_Exercise requirements:_
The response should hold each line from the entries below where "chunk" is found.

_Provided data:_
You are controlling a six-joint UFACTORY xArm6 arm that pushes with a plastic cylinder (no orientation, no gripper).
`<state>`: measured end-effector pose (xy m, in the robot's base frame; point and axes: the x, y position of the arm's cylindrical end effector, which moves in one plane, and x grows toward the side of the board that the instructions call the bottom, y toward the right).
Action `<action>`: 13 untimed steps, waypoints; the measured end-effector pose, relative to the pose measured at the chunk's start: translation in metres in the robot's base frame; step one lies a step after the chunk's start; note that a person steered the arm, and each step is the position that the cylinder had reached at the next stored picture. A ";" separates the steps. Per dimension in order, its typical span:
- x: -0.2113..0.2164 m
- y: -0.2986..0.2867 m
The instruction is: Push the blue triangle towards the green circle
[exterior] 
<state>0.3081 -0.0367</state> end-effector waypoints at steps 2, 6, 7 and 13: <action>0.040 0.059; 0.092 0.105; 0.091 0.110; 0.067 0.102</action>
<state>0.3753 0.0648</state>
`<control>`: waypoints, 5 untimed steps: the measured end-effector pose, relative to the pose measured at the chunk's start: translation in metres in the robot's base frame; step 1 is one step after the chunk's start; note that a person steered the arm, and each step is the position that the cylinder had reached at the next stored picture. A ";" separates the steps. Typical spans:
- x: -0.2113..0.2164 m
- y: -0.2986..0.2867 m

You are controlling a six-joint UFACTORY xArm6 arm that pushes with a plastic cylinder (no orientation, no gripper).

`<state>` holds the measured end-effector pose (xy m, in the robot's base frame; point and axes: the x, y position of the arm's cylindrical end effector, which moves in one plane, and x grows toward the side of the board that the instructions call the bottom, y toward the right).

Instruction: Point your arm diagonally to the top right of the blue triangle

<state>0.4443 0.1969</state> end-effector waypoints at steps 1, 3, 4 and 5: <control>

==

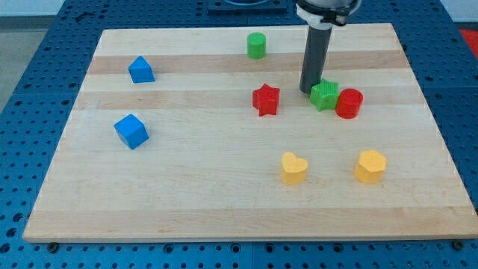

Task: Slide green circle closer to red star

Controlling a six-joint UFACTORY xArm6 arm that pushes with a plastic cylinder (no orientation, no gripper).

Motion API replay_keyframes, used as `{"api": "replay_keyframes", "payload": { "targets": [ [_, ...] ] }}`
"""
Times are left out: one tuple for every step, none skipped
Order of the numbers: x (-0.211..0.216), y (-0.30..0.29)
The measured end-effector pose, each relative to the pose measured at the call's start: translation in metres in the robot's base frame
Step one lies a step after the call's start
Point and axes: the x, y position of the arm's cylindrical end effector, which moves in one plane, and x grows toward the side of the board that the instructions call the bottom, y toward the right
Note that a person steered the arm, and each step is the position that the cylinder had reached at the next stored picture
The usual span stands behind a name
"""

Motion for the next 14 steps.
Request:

_Response to the exercise:_
Action `<action>`: 13 untimed steps, waypoints; the measured end-effector pose, relative to the pose measured at the chunk's start: translation in metres in the robot's base frame; step one lies a step after the chunk's start; note that a person steered the arm, and each step is the position that the cylinder had reached at the next stored picture. A ";" separates the steps. Per dimension in order, its typical span:
`<control>`: waypoints, 5 untimed steps: the measured end-effector pose, relative to the pose measured at the chunk's start: translation in metres in the robot's base frame; step 1 is one step after the chunk's start; note that a person steered the arm, and each step is the position that the cylinder had reached at the next stored picture. A ";" separates the steps. Typical spans:

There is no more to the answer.